Equal parts of misery, confusion with just a dash of stupidity
Jesus is hanging from the cross. His apostles sitting below him. Jesus begins to mumble something, one of the apostles jumps to his feet:
Apostle: Jesus?! What is it?!
Jesus: Mmmmbdsm…..
The apostle grabs a ladder, climbs up to get closer to Jesus.
Apostle: Jesus, what is it? What are you saying?
Jesus: I can see your house from here.
A friend of mine told me this joke. Before telling me the joke, he assured me it was a GREAT joke. So funny, it brought tears to the eyes of those he told.
LAME
Over the weekend I took the kids to the Zoo for a picnic. Nothing like smelling fresh animal feces and eating a hearty lunch. Jake and Shelby were both pretty good. No arguing, hitting, or pushing, it was pretty great, really. We took a short train ride through one of the exhibits.
Afterwards I took the kids to get their faces painted. Jake was deadset on being painted to look like a tiger. Shelby was willing to be painted to look like anything someone recommended, which ended up being a butterfly. While Jake was having his face painted, he told the painter that his favorite animals are tigers and bears because they are his best friends. Who knew?

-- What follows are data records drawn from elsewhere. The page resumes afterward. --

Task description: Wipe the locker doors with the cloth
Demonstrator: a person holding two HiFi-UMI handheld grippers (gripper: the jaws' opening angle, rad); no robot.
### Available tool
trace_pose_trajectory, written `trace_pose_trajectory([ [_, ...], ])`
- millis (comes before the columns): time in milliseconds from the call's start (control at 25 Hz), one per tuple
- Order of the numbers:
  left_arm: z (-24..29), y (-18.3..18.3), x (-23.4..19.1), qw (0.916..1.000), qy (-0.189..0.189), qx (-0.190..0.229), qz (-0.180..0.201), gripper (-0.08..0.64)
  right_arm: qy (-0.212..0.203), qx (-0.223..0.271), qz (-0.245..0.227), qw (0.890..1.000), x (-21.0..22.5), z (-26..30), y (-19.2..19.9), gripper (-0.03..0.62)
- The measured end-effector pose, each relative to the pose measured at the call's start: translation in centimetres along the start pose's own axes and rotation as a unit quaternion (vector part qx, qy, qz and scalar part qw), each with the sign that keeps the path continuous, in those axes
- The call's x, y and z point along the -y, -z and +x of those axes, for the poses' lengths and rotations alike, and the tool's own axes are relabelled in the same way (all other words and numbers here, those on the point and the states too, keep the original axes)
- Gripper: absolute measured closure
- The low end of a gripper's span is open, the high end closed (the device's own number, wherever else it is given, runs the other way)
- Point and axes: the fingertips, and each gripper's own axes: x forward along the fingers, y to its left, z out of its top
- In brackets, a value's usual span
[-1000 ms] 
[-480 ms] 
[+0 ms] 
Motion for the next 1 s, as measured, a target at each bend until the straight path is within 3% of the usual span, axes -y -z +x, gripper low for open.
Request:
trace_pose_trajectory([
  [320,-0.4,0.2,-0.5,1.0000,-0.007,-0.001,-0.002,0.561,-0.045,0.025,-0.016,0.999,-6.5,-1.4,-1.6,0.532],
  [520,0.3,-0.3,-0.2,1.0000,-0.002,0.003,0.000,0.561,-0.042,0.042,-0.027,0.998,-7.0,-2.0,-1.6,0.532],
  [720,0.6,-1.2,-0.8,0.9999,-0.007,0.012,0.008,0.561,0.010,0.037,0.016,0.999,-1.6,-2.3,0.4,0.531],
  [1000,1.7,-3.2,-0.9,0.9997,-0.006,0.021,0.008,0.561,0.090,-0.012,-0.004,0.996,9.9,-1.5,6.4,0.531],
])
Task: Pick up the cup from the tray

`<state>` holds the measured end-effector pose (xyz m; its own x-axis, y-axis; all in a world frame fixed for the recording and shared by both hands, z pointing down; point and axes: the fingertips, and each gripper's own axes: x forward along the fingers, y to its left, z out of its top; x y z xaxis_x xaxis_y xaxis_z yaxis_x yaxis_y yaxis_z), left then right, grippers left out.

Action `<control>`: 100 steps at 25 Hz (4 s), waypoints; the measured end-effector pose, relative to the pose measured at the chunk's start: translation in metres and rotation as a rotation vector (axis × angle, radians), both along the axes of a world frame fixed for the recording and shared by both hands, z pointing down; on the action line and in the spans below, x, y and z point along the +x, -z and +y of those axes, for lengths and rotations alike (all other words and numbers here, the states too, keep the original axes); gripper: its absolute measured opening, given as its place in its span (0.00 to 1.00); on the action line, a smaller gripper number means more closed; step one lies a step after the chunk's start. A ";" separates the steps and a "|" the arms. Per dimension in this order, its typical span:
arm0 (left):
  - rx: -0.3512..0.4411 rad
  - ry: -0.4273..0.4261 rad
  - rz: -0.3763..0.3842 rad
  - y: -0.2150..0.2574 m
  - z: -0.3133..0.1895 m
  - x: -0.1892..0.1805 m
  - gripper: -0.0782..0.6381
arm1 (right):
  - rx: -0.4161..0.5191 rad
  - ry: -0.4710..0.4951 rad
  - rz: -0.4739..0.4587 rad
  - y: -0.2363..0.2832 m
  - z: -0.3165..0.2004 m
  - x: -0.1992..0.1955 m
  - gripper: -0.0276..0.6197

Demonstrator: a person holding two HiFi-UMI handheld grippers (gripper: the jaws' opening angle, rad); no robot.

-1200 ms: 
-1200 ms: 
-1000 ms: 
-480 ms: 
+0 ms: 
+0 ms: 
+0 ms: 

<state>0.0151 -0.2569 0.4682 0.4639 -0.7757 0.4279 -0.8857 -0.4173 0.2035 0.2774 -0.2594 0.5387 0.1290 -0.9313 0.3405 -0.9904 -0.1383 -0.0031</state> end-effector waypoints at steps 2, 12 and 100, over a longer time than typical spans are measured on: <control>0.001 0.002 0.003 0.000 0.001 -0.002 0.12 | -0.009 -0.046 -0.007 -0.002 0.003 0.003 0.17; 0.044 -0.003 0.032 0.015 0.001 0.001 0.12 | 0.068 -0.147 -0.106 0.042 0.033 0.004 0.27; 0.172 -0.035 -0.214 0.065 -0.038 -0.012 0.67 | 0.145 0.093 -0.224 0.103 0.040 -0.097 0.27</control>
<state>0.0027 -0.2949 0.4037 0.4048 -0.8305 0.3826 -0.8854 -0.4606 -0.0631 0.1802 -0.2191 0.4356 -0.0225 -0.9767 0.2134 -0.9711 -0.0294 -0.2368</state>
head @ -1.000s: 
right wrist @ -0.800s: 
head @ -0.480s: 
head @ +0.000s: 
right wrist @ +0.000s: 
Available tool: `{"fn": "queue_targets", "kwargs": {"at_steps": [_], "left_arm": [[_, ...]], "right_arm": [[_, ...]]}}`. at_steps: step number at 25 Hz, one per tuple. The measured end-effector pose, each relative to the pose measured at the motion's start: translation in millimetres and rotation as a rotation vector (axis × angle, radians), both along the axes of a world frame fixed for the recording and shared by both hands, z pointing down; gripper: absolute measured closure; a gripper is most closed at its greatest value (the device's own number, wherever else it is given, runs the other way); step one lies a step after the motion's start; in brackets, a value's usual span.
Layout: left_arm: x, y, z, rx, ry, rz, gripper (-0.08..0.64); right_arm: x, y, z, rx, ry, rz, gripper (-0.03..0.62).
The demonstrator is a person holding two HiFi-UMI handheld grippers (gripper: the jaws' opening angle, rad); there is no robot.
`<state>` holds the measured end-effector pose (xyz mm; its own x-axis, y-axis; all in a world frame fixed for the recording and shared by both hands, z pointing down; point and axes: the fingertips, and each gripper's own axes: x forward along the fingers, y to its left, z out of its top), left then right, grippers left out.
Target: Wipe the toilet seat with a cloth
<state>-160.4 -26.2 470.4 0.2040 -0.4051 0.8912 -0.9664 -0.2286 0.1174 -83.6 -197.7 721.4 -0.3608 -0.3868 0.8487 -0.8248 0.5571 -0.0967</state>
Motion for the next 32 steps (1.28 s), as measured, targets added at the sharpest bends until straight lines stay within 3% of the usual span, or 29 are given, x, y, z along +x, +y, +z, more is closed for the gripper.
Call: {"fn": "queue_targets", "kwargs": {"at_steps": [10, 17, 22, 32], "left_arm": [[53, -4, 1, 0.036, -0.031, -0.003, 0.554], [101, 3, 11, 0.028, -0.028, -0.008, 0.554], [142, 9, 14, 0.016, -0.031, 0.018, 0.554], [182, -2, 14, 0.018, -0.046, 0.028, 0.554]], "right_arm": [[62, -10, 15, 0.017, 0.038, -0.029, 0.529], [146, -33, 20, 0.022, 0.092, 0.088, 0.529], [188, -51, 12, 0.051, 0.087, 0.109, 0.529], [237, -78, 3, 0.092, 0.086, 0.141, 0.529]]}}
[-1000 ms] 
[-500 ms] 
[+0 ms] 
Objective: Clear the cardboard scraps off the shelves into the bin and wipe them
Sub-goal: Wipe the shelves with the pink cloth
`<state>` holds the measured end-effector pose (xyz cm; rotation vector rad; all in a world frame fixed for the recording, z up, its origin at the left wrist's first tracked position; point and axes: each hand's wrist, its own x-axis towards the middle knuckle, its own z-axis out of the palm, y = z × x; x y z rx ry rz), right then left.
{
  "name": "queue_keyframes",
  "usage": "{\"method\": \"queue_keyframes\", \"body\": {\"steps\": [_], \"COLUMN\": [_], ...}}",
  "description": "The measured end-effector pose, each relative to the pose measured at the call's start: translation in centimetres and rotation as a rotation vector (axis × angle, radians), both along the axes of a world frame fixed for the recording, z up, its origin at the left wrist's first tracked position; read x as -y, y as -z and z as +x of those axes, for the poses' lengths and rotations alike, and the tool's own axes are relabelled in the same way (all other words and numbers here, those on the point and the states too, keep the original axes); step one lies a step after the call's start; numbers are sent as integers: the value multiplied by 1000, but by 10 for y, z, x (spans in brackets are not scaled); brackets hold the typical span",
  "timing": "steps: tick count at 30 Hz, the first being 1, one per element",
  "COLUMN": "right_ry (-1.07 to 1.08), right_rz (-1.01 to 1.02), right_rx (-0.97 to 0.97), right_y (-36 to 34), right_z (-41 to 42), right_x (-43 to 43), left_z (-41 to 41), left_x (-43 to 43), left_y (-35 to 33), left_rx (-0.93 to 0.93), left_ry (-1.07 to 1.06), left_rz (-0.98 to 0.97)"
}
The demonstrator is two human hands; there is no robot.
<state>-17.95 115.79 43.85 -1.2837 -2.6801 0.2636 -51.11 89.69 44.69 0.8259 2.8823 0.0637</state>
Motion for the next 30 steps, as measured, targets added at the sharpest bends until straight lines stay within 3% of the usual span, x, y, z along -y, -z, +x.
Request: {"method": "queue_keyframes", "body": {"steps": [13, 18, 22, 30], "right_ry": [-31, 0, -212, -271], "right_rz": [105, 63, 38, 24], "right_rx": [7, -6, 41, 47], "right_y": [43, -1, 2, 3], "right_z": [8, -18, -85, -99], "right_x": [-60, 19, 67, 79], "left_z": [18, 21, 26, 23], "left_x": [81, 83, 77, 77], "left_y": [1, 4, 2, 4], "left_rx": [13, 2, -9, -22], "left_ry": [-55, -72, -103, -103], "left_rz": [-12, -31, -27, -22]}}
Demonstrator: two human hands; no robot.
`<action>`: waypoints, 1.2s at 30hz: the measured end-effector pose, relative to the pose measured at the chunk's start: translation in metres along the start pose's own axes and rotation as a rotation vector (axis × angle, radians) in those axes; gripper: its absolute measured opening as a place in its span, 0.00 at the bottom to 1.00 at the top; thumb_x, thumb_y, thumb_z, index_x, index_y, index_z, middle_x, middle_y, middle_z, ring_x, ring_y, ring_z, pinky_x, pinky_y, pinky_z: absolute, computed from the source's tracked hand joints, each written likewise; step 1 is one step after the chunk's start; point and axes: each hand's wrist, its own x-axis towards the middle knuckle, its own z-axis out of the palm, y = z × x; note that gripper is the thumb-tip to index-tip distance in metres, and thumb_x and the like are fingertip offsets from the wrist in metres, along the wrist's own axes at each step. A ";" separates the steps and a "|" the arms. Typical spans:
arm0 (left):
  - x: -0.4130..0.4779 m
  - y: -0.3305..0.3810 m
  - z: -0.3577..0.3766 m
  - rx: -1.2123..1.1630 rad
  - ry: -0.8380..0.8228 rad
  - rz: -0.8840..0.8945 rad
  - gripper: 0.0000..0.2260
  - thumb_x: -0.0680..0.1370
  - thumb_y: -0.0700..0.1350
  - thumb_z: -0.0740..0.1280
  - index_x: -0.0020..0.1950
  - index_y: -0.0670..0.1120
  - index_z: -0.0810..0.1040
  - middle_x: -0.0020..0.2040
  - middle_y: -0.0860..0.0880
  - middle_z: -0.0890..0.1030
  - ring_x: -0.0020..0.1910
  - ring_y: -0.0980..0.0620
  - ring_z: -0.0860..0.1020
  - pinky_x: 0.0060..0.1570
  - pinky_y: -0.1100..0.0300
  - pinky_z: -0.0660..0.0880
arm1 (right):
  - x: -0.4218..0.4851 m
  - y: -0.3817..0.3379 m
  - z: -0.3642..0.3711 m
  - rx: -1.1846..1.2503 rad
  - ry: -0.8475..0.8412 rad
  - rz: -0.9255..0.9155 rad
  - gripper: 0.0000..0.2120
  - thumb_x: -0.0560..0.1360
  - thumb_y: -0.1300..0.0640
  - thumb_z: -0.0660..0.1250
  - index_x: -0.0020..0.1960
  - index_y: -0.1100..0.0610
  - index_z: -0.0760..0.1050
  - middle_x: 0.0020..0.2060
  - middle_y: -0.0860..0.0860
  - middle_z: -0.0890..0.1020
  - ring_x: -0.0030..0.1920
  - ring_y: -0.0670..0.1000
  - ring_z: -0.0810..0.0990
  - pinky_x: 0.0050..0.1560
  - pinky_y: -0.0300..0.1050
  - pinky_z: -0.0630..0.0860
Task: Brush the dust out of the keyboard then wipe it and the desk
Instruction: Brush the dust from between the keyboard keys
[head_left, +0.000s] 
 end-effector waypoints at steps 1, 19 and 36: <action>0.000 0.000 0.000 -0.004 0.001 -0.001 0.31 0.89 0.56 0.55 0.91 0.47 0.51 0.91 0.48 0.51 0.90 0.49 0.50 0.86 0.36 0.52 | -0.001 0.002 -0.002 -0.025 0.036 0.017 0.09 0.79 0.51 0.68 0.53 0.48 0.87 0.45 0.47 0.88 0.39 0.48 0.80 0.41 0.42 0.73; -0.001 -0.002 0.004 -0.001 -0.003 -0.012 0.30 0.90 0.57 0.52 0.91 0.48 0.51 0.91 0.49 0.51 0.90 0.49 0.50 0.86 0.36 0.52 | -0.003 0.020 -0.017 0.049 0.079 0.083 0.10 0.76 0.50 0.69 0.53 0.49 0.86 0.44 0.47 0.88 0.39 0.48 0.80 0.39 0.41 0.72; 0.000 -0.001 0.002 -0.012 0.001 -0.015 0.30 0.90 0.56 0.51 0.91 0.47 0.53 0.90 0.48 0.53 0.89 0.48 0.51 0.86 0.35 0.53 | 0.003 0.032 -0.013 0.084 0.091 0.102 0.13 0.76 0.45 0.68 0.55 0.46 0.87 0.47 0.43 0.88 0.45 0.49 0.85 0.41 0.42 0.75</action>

Each time someone commented on Jake’s face, he would growl at them. Adults, kids, grandparents, didn’t matter. We walked down briefly to check out the elephants before they head to Tulsa to get laid, uh, bred. Shelby then told me it was time to go home, which meant she was tired and needed to crash. SWEET!
Both kids fell asleep on the way home. I put each one in their beds. Jake never opened an eye. Shelby woke up and demanded her face be washed. About an hour later, Jake came stumbling into the living room and hung out with me for a bit. He stood up and looked in the mirror to observe his tiger face. He made a few faces, growled and then said, “Mommy, can you wash this? It’s too scary.”




I have some tigers for friends too. Nothing wrong with that.